In April, volumes at ports covered by the Global Port Tracker fell 12.4 percent to 1.52 million TEUs compared to March, when volumes surged thanks to backlogged cargo after the labor dispute ended. The April totals were still up 6.1 percent from April 2014.
After-the-fact numbers are not currently available past April, but Global Port Tracker projected that cargo volumes will increase 5 percent in May compared to the prior year; 2.6 percent in June; 4.9 percent in July; 3.3 percent in August; 0.6 percent in September; and 1.8 percent in October.

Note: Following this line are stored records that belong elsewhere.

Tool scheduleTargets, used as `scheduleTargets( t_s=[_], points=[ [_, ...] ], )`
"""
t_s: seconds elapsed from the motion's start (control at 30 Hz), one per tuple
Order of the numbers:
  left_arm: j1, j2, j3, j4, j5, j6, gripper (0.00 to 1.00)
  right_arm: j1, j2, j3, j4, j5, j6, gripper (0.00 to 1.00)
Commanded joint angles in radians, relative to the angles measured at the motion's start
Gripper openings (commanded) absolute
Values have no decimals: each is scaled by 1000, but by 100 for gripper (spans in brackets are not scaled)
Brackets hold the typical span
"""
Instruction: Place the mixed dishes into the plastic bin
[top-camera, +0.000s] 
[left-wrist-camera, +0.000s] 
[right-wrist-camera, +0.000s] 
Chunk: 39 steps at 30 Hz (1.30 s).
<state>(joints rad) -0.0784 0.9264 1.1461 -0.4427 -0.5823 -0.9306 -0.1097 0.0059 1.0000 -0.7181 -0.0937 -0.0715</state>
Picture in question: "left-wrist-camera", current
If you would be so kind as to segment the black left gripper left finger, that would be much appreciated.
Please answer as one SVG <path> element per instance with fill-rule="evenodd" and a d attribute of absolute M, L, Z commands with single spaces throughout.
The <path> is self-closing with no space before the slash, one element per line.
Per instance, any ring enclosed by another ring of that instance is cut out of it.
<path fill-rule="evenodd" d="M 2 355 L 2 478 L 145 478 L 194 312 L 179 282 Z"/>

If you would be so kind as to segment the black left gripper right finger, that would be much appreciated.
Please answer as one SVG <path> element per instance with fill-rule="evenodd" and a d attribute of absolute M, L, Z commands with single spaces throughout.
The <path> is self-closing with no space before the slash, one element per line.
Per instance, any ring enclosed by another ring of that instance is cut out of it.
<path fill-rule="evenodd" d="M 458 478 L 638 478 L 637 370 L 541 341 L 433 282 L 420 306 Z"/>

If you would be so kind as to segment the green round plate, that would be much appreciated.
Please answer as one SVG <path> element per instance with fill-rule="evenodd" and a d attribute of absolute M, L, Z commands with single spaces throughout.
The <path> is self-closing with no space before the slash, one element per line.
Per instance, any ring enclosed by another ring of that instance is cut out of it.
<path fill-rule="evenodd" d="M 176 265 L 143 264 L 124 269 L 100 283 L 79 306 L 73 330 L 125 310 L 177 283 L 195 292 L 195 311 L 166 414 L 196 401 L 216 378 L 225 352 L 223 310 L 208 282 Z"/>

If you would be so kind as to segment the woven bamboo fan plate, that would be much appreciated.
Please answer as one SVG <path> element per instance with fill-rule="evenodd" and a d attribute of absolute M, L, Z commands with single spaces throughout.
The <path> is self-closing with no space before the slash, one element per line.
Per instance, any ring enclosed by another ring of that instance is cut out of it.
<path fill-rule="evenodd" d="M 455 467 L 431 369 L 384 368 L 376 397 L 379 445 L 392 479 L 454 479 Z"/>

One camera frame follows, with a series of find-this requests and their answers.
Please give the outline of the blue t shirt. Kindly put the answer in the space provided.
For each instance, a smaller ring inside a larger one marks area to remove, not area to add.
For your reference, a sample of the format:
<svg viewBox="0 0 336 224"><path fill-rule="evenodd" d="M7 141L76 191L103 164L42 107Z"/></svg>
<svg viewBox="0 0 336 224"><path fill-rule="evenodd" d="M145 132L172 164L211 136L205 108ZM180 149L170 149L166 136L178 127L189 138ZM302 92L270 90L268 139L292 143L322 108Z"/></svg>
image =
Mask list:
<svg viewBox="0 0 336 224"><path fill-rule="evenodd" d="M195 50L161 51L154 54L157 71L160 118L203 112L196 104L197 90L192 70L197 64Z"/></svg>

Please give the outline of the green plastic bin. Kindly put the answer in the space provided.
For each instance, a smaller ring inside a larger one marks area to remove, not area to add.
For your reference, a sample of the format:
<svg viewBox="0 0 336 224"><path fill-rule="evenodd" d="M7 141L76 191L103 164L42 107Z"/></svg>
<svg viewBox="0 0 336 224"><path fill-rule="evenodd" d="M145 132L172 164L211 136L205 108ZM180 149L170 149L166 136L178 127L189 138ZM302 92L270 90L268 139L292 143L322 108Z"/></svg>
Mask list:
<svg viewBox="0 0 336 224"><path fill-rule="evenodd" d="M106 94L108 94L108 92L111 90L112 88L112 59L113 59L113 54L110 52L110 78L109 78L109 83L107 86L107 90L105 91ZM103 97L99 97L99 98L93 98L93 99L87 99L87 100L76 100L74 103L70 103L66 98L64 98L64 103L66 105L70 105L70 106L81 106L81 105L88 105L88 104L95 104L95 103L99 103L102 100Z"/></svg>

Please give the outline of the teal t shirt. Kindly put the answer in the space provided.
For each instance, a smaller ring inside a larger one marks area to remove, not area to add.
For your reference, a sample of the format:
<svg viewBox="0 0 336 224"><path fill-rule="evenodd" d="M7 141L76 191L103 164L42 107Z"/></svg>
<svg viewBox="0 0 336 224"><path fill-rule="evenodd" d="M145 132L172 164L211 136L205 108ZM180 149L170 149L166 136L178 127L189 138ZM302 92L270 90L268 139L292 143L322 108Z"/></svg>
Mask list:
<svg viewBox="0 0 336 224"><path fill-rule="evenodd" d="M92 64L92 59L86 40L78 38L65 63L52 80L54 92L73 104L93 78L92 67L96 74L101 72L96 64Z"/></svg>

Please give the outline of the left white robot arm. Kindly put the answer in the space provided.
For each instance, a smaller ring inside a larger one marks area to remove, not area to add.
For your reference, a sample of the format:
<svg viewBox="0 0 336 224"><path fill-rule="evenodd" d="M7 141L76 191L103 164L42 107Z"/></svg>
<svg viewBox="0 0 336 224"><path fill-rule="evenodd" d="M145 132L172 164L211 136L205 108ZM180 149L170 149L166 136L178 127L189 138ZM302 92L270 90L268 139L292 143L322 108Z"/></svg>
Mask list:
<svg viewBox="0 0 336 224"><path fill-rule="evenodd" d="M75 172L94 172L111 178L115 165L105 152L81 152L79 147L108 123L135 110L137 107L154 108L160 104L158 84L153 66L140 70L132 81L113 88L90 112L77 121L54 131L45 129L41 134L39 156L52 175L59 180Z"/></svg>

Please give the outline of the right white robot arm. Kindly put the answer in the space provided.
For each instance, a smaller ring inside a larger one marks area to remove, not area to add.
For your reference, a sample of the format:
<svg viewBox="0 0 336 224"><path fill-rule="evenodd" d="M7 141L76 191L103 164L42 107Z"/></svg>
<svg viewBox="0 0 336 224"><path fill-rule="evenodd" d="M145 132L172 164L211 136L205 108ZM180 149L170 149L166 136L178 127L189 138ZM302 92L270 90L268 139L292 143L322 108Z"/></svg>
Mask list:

Ports monitored by the Global Port Tracker handled 8.8 million TEUs during the first half of 2015, an increase of 5.4 percent from the first half of 2014.
Founder Ben Hackett of Hackett Associates said in a statement June cargo volumes will continue to be volatile for West Coast ports, but believes they will see growth in July and August. He also projects growth for most East Coast ports.
“A ‘stubbornly high’ inventory-to-sales ratio after last year’s rush to bring in adequate stocks of merchandise will couple with other economic factors to affect cargo volumes through the summer,” said Hackett.
Global Port Tracker was developed by the consulting firm Hackett Associates for the NRF. It monitors the ports of Los Angeles/Long Beach, Oakland, Seattle, Tacoma, New York/New Jersey, Hampton Roads, Charleston, Savannah, Port Everglades, Miami and Houston.